**Work order**
The copy must match the data below line for line and contain no images.

┌──

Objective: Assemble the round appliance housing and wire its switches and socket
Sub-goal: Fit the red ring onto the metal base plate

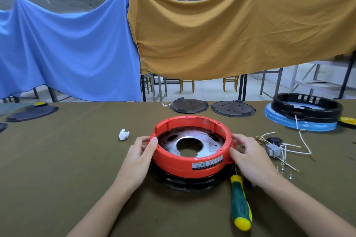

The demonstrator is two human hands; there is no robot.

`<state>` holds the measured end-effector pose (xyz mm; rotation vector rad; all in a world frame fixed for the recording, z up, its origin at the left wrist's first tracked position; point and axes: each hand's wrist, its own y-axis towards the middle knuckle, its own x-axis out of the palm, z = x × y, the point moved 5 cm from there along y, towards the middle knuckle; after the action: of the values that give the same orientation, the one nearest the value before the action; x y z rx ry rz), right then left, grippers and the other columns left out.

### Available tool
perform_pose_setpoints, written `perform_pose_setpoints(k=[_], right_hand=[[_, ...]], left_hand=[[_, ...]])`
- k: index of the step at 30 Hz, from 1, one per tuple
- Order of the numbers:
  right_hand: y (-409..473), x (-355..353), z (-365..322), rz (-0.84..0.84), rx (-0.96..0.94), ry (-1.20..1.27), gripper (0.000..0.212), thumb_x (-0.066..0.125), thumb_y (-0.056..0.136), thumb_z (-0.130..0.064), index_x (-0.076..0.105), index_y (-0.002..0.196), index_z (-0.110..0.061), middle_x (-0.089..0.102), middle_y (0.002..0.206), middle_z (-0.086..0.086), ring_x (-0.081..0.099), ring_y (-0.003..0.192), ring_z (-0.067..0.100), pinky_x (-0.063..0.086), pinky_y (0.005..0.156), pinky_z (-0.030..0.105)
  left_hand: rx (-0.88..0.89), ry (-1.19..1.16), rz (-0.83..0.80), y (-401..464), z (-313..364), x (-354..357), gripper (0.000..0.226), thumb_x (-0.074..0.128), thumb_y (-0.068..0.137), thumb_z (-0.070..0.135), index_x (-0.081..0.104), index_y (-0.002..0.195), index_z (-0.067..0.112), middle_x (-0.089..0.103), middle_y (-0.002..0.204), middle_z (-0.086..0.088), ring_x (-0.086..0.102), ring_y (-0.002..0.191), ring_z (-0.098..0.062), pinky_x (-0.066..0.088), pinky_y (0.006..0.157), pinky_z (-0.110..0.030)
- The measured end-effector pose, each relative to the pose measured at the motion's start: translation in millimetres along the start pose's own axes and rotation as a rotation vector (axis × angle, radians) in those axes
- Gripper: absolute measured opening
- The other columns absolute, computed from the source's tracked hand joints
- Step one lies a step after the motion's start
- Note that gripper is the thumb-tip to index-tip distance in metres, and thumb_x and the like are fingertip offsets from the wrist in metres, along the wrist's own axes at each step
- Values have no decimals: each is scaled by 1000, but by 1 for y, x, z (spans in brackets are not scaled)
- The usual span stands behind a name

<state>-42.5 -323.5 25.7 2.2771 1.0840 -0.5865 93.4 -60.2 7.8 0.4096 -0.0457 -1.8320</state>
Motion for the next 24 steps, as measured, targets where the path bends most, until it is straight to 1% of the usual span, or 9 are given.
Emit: perform_pose_setpoints(k=[7,11,15,18,19,21,22,23,24], right_hand=[[0,-3,-3,-15,11,52,39,60,94,-26,58,132,-31,57,124,-2,62,104,10,49,84,28],[1,-2,-3,-25,16,53,39,60,94,-25,58,133,-29,61,124,-2,64,104,10,52,86,28],[2,-1,1,-42,24,70,39,62,95,-23,58,133,-27,61,124,-3,64,104,10,50,71,19],[2,0,4,-45,29,100,39,63,95,-22,58,133,-26,61,125,-3,64,104,10,51,81,25],[3,0,5,-48,29,106,38,63,94,-22,58,131,-28,61,124,-4,64,102,9,52,79,24],[6,2,8,-62,39,136,36,60,93,-22,58,127,-34,61,122,-7,65,91,7,50,57,14],[7,1,9,-63,58,158,36,57,92,-23,58,126,-36,62,120,-9,65,86,9,44,44,9],[8,1,11,-59,81,188,36,53,92,-25,57,126,-38,63,118,-10,66,87,13,41,37,9],[9,0,13,-45,106,227,34,49,92,-29,56,124,-39,64,116,-10,67,91,18,46,39,14]], left_hand=[[-25,-4,1,-1,1,-1,28,47,97,53,57,118,37,63,116,9,58,107,3,39,85,-17],[-29,-2,-14,-2,3,1,28,47,97,51,60,116,34,66,113,11,59,101,9,39,82,-15],[-46,2,-21,-2,3,0,30,49,96,51,62,114,30,68,108,9,61,93,11,39,78,-14],[-66,-2,-24,-2,0,-1,30,49,96,53,61,114,32,67,109,11,60,95,11,39,78,-14],[-73,-4,-27,-3,0,-1,30,49,95,54,61,115,34,67,110,12,60,99,10,39,80,-15],[-86,-18,-24,-2,-1,-1,35,49,93,60,57,119,38,64,116,13,59,108,4,40,88,-18],[-92,-22,-20,-2,-1,-2,46,48,89,67,54,124,38,62,121,13,57,113,1,41,96,-23],[-104,-22,-9,-1,-1,-3,62,46,82,75,49,131,36,59,125,14,54,118,-2,39,105,-30],[-123,-16,5,-1,-2,-5,76,42,74,81,45,136,36,57,128,15,52,123,-4,36,111,-37]])
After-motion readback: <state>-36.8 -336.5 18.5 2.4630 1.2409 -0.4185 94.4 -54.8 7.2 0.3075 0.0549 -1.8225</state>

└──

**Output for this exercise**
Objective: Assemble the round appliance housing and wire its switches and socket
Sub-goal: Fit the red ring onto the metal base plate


The demonstrator is two human hands; there is no robot.

`<state>` holds the measured end-effector pose (xyz mm; rotation vector rad; all in a world frame fixed for the recording, z up, its origin at the left wrist's first tracked position; point and axes: each hand's wrist, its own y-axis towards the middle knuckle, its own x-axis out of the palm, z = x × y, the point moved 5 cm from there along y, towards the middle knuckle; after the action: of the values that give the same orientation, the one nearest the value before the action; x y z rx ry rz), right then left, grippers and the other columns left out.

### Available tool
perform_pose_setpoints, written `perform_pose_setpoints(k=[_], right_hand=[[_, ...]], left_hand=[[_, ...]])`
- k: index of the step at 30 Hz, from 1, one per tuple
- Order of the numbers:
  right_hand: y (-409..473), x (-355..353), z (-365..322), rz (-0.84..0.84), rx (-0.96..0.94), ry (-1.20..1.27), gripper (0.000..0.212), thumb_x (-0.066..0.125), thumb_y (-0.056..0.136), thumb_z (-0.130..0.064), index_x (-0.076..0.105), index_y (-0.002..0.196), index_z (-0.110..0.061), middle_x (-0.089..0.102), middle_y (0.002..0.206), middle_z (-0.086..0.086), ring_x (-0.081..0.099), ring_y (-0.003..0.192), ring_z (-0.067..0.100), pinky_x (-0.063..0.086), pinky_y (0.005..0.156), pinky_z (-0.030..0.105)
  left_hand: rx (-0.88..0.89), ry (-1.19..1.16), rz (-0.83..0.80), y (-401..464), z (-313..364), x (-354..357), gripper (0.000..0.226), thumb_x (-0.074..0.128), thumb_y (-0.068..0.137), thumb_z (-0.070..0.135), index_x (-0.081..0.104), index_y (-0.002..0.195), index_z (-0.067..0.112), middle_x (-0.089..0.103), middle_y (-0.002..0.204), middle_z (-0.086..0.088), ring_x (-0.086..0.102), ring_y (-0.002..0.191), ring_z (-0.098..0.062), pinky_x (-0.066..0.088), pinky_y (0.006..0.157), pinky_z (-0.110..0.030)
- The measured end-effector pose, each relative to the pose measured at the motion's start: translation in millimetres along the start pose's own axes and rotation as a rotation vector (axis × angle, radians) in those axes
- Gripper: absolute measured opening
- The other columns absolute, computed from the source's tracked hand joints
- Step one lies a step after the motion's start
- Note that gripper is the thumb-tip to index-tip distance in metres, and thumb_x and the like are fingertip offsets from the wrist in metres, along the wrist's own axes at each step
- Values have no decimals: each is scaled by 1000, but by 1 for y, x, z (spans in brackets are not scaled)
- The usual span stands behind a name

<state>-42.5 -323.5 25.7 2.2771 1.0840 -0.5865 93.4 -60.2 7.8 0.4096 -0.0457 -1.8320</state>
Motion for the next 24 steps, as measured, targets where the path bends most, until it is straight to 1% of the usual span, or 9 are given.
Emit: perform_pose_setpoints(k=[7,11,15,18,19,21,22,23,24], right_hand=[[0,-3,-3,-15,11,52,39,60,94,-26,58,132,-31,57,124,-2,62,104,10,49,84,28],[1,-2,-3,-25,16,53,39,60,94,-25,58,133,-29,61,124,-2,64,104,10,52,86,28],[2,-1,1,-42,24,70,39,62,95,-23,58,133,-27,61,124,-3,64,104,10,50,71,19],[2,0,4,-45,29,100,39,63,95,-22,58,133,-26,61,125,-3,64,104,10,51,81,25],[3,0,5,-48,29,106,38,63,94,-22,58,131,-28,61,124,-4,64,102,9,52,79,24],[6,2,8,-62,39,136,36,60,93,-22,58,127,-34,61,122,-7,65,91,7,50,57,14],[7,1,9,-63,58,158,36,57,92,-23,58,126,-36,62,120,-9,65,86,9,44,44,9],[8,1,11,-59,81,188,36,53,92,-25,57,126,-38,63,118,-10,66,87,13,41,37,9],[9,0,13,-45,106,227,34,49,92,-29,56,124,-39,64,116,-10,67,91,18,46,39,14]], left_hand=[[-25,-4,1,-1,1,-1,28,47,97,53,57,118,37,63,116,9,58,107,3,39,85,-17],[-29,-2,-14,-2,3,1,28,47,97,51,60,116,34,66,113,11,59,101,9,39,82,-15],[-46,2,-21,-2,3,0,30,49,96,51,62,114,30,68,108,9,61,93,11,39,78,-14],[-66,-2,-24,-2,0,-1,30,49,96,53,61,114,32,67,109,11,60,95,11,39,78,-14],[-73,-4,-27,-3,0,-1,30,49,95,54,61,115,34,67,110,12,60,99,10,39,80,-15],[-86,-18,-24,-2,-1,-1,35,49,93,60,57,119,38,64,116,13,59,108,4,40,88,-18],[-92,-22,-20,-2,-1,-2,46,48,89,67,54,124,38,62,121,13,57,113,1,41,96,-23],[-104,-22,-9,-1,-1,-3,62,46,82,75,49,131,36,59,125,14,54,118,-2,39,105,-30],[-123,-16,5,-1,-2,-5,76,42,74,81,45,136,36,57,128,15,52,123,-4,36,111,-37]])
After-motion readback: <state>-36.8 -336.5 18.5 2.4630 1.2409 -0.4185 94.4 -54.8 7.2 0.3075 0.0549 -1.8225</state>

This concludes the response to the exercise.